With the emergence of widespread resistance to all current antimalarials, there is increased urgency to develop new drugs with novel mechanisms of action. Second generation analogues of the bis-1,2,4-triazines are a new class of antimalarials with fast-killing activity and nanomolar potency against the deadliest malaria parasite species, Plasmodium falciparum. However, the novel mechanism of action (MOA) of our series remains unknown and some molecules exhibit parasite-mediated instability. To address these challenges and understand the interplay between antimalarial activity and intraparasitic stability, we are employing LC-MS-based metabolomics and proteomics methods.

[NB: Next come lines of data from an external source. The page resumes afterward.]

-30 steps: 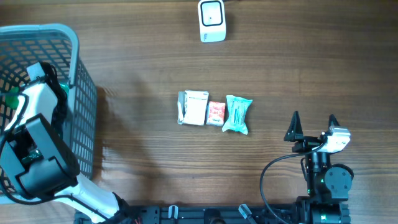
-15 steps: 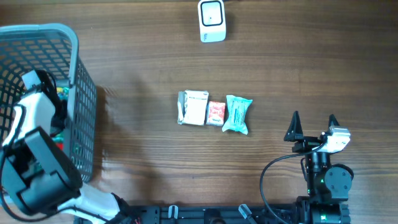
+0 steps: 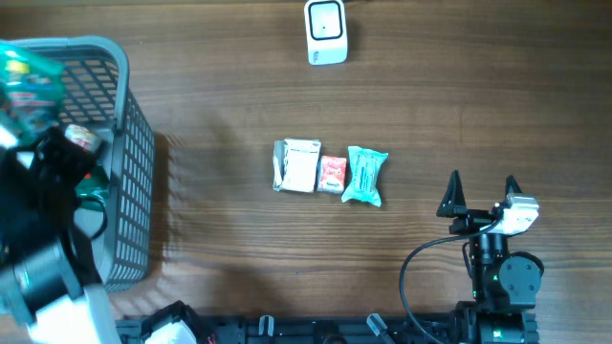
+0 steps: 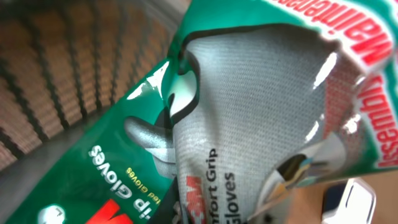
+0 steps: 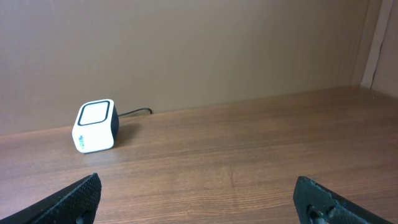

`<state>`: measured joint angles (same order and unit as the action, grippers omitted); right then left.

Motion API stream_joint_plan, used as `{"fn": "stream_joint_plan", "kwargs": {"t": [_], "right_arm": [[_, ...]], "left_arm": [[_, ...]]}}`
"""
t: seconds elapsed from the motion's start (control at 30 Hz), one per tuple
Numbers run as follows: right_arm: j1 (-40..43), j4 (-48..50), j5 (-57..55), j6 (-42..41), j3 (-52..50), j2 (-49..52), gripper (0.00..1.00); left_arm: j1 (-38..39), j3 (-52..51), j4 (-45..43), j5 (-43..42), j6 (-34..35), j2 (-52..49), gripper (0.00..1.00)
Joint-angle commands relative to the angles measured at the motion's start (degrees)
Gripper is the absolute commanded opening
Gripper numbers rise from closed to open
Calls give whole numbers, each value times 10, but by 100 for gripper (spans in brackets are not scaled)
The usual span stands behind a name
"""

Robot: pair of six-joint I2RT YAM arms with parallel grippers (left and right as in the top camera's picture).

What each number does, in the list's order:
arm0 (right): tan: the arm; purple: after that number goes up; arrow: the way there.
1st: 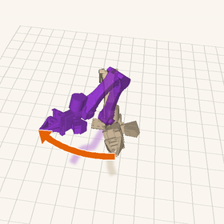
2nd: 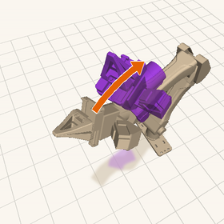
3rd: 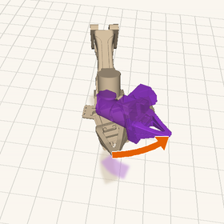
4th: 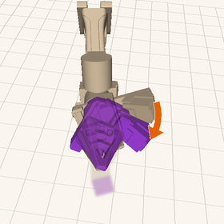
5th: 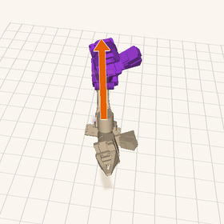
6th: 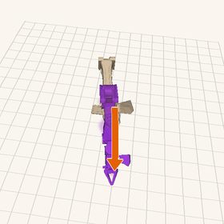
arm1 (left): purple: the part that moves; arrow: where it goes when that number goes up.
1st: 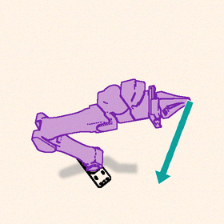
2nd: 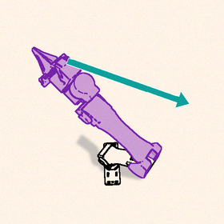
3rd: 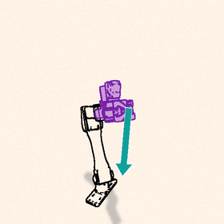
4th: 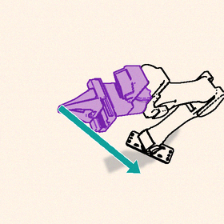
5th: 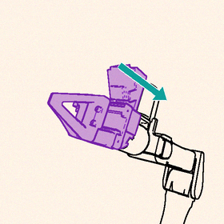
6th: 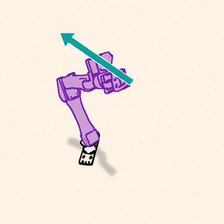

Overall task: Scan the item barcode
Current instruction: 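Lay the green glove bag on the table right of the wipes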

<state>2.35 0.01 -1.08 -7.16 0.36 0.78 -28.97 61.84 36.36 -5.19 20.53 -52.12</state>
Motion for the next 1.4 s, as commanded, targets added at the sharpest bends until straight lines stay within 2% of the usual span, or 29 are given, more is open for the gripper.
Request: {"fn": "stream_joint_plan", "kwargs": {"t": [0.0, 0.03, 0.07, 0.17, 0.23, 0.3, 0.37, 0.47, 0.7, 0.9, 1.03, 1.23, 1.37], "right_arm": [[2, 3, 7, 11, -1, -3, 100], [2, 3, 7, 11, -1, -3, 100], [2, 3, 7, 11, -1, -3, 100], [2, 3, 7, 11, -1, -3, 100], [2, 3, 7, 11, -1, -3, 100], [2, 3, 7, 11, -1, -3, 100], [2, 3, 7, 11, -1, -3, 100], [2, 3, 7, 11, -1, -3, 100], [2, 3, 7, 11, -1, -3, 100], [2, 3, 7, 12, -1, -3, 100], [2, 3, 7, 11, -1, -3, 100], [2, 3, 7, 11, -1, -3, 100], [2, 3, 7, 11, -1, -3, 100]], "left_arm": [[2, 4, -22, 57, 32, 116, 4], [2, 4, -21, 51, 45, 145, 4], [2, 4, -21, -8, 46, 167, 4], [3, 2, -21, -282, 28, 167, 4], [2, -5, -21, -494, -35, 138, 4], [3, -8, -21, -634, -93, 113, 4], [3, -8, -21, -854, -209, 76, 4], [40, -10, 21, -852, -246, 41, 4], [307, -10, 20, -852, -395, -96, 4], [458, -10, -57, -851, -414, -297, 4], [515, -10, -142, -851, -413, -414, 4], [566, -10, -212, -847, -413, -539, 4], [578, -10, -211, -772, -403, -569, 4]]}}
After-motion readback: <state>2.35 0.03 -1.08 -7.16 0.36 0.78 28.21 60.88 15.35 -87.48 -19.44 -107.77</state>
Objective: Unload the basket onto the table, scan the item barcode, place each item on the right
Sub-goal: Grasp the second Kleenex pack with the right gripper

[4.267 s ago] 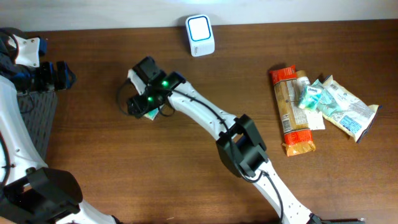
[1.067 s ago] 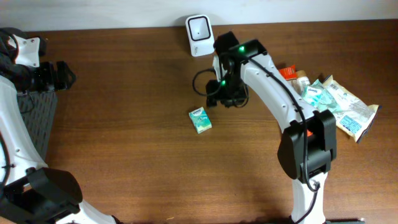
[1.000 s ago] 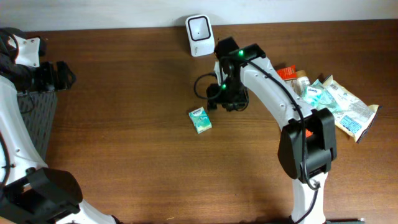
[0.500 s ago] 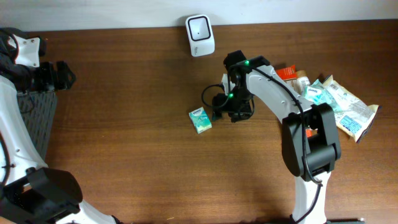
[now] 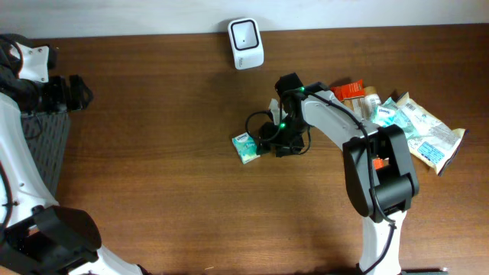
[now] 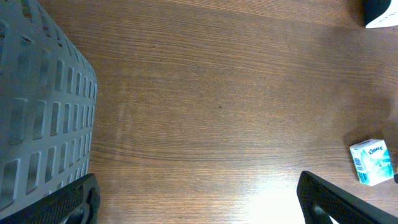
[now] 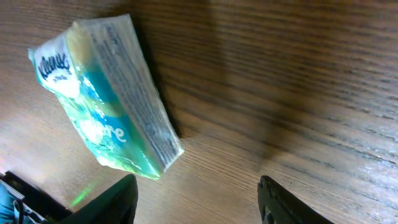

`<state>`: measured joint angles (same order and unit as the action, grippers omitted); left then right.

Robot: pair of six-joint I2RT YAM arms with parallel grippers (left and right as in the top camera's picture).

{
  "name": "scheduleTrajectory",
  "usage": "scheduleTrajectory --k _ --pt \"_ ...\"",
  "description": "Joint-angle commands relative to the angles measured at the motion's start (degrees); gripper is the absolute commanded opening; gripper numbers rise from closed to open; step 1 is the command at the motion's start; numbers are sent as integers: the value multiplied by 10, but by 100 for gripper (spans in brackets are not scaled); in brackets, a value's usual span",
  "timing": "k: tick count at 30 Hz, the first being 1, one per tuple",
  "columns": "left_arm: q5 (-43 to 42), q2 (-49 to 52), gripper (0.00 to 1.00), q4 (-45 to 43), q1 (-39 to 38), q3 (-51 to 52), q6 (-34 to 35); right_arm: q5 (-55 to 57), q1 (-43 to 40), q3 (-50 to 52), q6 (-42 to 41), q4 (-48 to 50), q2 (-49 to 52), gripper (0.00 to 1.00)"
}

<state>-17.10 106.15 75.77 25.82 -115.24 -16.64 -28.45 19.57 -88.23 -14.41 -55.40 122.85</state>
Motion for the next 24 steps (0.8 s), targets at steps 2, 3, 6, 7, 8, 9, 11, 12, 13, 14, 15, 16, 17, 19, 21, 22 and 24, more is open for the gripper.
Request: scheduleTrajectory --k 2,3,6,7,8,9,11,12,13,14,15,16,17,19,21,22,24 --pt "0 0 99 0 2 0 6 -31 0 5 -7 19 -7 60" --pt "0 0 99 0 2 0 6 -31 1 5 -18 26 -7 60" --pt "0 0 99 0 2 0 6 -30 7 6 -29 34 -7 60" --pt "0 0 99 0 2 0 6 -28 11 6 -36 37 -7 60" --pt "0 0 99 0 2 0 5 -28 14 7 -42 41 -7 60" --pt "0 0 99 0 2 0 6 -28 18 7 -45 44 -7 59" --pt "0 0 99 0 2 0 6 -26 22 10 -48 54 -7 59" --pt "0 0 99 0 2 0 6 -26 23 12 -57 58 -7 58" --pt "0 0 99 0 2 0 6 -26 22 17 -62 66 -7 56" --pt "0 0 99 0 2 0 6 -26 22 23 -71 75 -7 56" --pt "0 0 99 0 2 0 6 -26 22 29 -75 84 -7 56" --pt "0 0 99 0 2 0 6 -26 22 38 -78 94 -7 55" --pt "0 0 99 0 2 0 6 -26 22 43 -82 100 -7 55" --pt "0 0 99 0 2 0 6 -26 22 46 -84 113 -7 53" --pt "0 0 99 0 2 0 6 -27 22 47 -87 124 -7 48" --pt "0 0 99 0 2 0 6 -27 23 47 -89 124 -7 44" --pt "0 0 99 0 2 0 6 -27 23 47 -89 122 -7 34"
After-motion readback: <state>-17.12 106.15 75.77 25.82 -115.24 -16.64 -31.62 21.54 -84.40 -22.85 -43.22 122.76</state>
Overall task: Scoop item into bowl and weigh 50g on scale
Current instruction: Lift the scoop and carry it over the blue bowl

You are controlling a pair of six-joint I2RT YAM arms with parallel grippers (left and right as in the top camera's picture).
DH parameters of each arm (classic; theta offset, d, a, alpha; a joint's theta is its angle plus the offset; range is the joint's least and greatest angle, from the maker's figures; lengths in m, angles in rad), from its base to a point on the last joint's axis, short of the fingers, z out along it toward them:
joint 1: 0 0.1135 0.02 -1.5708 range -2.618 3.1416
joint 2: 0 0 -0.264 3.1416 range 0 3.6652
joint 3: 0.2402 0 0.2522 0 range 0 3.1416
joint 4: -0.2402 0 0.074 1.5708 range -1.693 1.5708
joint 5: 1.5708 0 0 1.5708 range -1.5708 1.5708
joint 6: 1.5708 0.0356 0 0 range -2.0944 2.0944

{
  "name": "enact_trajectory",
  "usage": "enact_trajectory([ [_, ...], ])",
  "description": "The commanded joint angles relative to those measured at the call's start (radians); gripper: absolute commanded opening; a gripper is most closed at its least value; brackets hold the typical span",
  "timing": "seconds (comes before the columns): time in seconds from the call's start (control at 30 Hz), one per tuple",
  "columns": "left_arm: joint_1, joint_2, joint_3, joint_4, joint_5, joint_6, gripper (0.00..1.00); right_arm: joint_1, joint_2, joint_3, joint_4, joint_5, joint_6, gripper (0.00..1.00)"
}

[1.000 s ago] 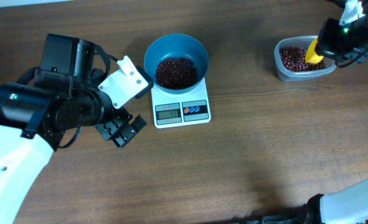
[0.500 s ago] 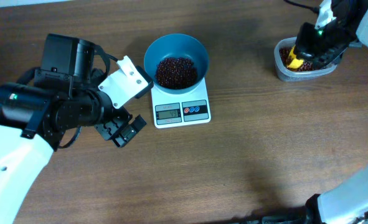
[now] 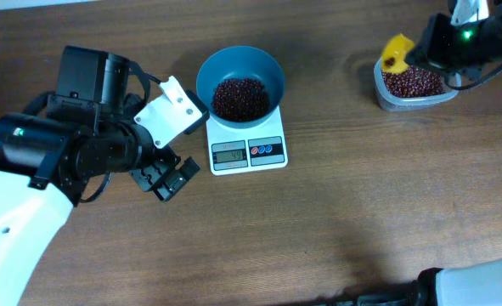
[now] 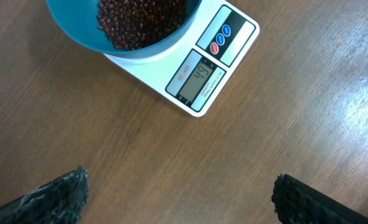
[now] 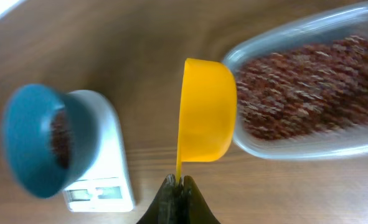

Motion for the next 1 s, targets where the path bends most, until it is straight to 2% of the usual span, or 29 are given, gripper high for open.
enact_trajectory([
  [0.0,-0.003,-0.004,0.010,0.002,0.000,0.012,0.99,0.009,-0.021,0.005,0.076,-0.258,-0.041,0.04],
  [0.2,-0.003,-0.004,0.010,0.002,0.000,0.012,0.99,0.208,-0.021,0.004,0.365,-0.270,-0.037,0.04],
  [0.27,-0.003,-0.004,0.010,0.002,0.000,0.012,0.99,0.269,-0.021,0.004,0.404,-0.250,-0.037,0.04],
  [0.4,-0.003,-0.004,0.010,0.002,0.000,0.012,0.99,0.391,-0.007,0.004,0.407,-0.170,-0.037,0.04],
  [0.5,-0.003,-0.004,0.010,0.002,0.000,0.012,0.99,0.457,0.032,0.004,0.407,-0.005,-0.037,0.04],
  [0.63,-0.003,-0.004,0.010,0.002,0.000,0.012,0.99,0.486,0.033,0.004,0.402,-0.087,-0.003,0.04],
  [0.7,-0.003,-0.004,0.010,0.002,0.000,0.012,0.99,0.502,0.045,-0.003,0.366,0.004,-0.003,0.04],
  [0.8,-0.003,-0.004,0.010,0.002,0.000,0.012,0.99,0.509,0.037,0.002,0.361,-0.018,0.020,0.04],
  [0.83,-0.003,-0.004,0.010,0.002,0.000,0.012,0.99,0.521,0.045,-0.001,0.311,0.068,0.012,0.04],
  [0.9,-0.003,-0.004,0.010,0.001,0.000,0.012,0.99,0.522,0.039,0.015,0.328,-0.011,0.014,0.04],
  [0.97,-0.003,-0.004,0.010,0.002,0.000,0.012,0.99,0.546,0.045,0.014,0.277,0.126,0.013,0.04],
])
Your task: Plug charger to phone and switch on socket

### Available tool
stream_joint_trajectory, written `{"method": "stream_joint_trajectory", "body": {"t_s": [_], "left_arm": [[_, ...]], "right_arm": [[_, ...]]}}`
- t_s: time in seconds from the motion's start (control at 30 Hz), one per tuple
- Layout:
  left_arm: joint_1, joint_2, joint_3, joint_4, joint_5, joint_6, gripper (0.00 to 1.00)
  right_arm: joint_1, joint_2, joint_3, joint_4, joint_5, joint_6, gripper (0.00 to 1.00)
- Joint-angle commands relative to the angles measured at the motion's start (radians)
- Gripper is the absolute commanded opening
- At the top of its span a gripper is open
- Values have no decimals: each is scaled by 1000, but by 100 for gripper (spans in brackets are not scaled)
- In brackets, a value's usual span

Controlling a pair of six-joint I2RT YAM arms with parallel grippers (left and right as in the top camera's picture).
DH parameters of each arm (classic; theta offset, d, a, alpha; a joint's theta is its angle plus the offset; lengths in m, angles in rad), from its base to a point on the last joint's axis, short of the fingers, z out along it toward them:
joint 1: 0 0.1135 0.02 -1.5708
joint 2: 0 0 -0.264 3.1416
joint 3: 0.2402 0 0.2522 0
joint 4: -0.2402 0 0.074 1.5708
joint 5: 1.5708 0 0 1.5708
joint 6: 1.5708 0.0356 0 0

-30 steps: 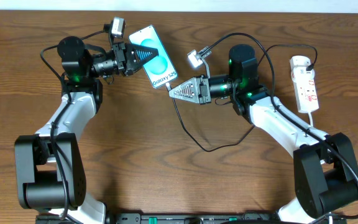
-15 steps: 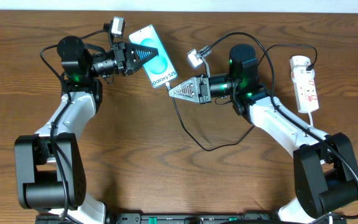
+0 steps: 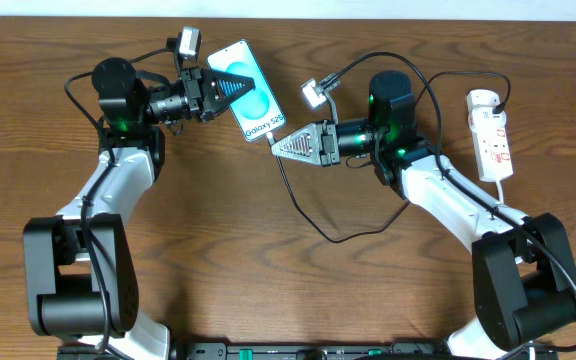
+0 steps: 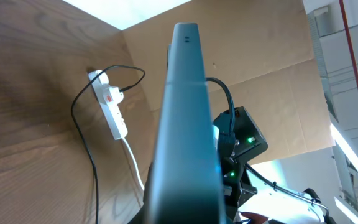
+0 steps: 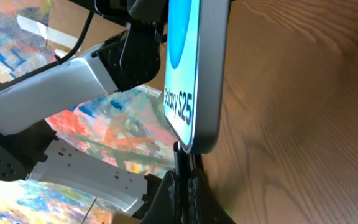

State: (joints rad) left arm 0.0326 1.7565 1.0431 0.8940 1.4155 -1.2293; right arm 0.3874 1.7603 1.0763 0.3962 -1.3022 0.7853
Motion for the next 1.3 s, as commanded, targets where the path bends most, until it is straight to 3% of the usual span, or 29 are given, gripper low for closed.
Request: {"method": "stream_joint_trajectory", "body": {"t_s": [0.0,1.27], "left_arm": [[1,-10,36,8,24,21,7],[9,-10,36,9,-63,14,7]], "right_arm": [[-8,-2,6,20,-18,31,1],[-16,8,6,23,-64,29,1]]}}
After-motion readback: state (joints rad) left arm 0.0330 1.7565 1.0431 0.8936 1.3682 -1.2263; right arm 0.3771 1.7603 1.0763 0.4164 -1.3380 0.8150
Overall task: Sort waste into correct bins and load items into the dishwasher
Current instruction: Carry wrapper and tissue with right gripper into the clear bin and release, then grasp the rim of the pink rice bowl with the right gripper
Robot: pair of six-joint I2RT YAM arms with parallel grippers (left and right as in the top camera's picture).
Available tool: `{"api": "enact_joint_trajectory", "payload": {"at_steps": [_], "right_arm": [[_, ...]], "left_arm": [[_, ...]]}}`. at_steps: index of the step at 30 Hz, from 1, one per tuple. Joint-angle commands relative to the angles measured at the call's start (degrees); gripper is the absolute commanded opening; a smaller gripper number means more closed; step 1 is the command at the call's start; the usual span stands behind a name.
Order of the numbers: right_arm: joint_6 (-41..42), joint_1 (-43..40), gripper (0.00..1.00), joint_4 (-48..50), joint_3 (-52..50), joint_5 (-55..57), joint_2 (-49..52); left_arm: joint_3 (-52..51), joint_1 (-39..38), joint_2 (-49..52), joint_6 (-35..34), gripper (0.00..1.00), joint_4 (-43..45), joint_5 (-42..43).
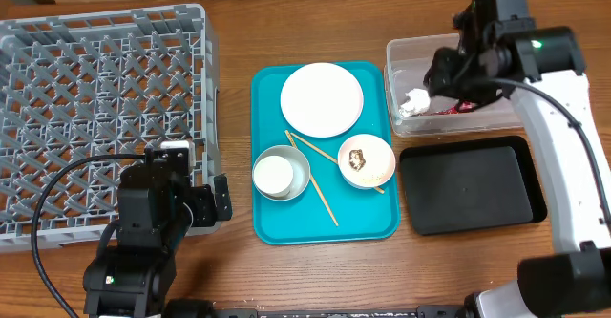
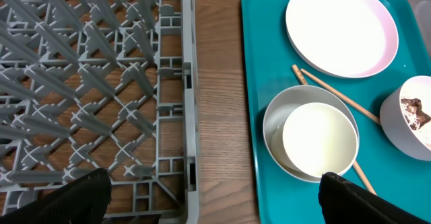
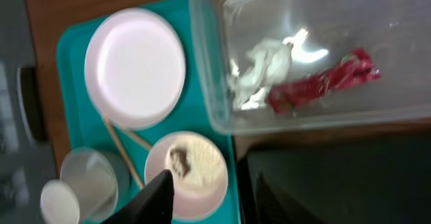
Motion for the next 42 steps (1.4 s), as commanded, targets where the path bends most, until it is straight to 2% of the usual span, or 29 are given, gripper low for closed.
{"api": "enact_joint_trajectory", "payload": {"at_steps": [1, 6, 11, 17, 19, 24, 31, 42], "right_arm": [[-6.2, 2.5, 0.45, -1.9, 0.2, -4.5, 0.0], [-8.9, 10.2, 0.53, -2.1, -4.8, -4.5, 0.1], [-8.1, 18.9, 0.54, 3.5, -11.6, 0.5, 1.5], [-3.9, 25.5, 0.52, 15.4, -22.1, 7.4, 3.0], [-1.2, 26.5, 0.50, 18.9, -24.9, 8.9, 3.4], [-0.6, 27.6, 0.44, 25.0, -28.7, 8.6, 5.2], [-0.6, 27.7, 0.35, 25.8, -29.0, 5.4, 7.5], [0.3, 29.2, 0.33, 25.3, -29.0, 5.0, 8.8]], "left_arm": [[1.1, -0.3, -0.2, -0.2, 1.00, 0.3, -0.3], [1.1, -0.3, -0.2, -0.2, 1.00, 0.5, -0.3], [1.1, -0.3, -0.2, -0.2, 1.00, 0.5, -0.3], [1.1, -0.3, -0.2, -0.2, 1.00, 0.4, -0.3], [1.1, -0.3, -0.2, -0.2, 1.00, 0.1, -0.2], [1.1, -0.3, -0.2, -0.2, 1.00, 0.0, -0.3], [1.1, -0.3, -0.2, -0.2, 1.00, 0.0, -0.3], [1.1, -0.3, -0.2, -0.2, 1.00, 0.0, -0.3]]}}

Using a targeted LC-MS method, we monitored compound loss over time in infected red blood cell (iRBC) cultures with increasing levels of parasitaemia. For selected compounds, instability was amplified with a ten-fold increase in parasite load which in turn, decreased antimalarial activity by ten-fold over a 5-hour drug treatment, indicating a relationship exists between stability and activity. Further investigation into the mechanism of instability will include uncovering the drug-derived metabolites through untargeted metabolomics.
To identify the molecular target, we used solvent protein profiling (SPP) on the latest Orbitrap Astral MS technology. This method was validated using the known antimalarial cytochrome bc1 inhibitor, atovaquone, which selectively stabilised 8 proteins of the parasite cytochrome bc1 complex from 4624 proteins reproducibly detected from a parasite proteome lysate, representing near complete coverage of the iRBC proteome. With the triazine analogue, a handful of significantly stabilised proteins were identified as potential targets. Consistent with previous findings for the bis-1,2,4-triazines, nuclear proteins involved in transcription and RNA-processing were identified as hits. Further confirmation of these targets will be carried out through additional proteomics and transcriptomics studies. Understanding the process that underpins instability and its relationship with activity could be crucial to determining the MOA and progressing this series towards clinical evaluation.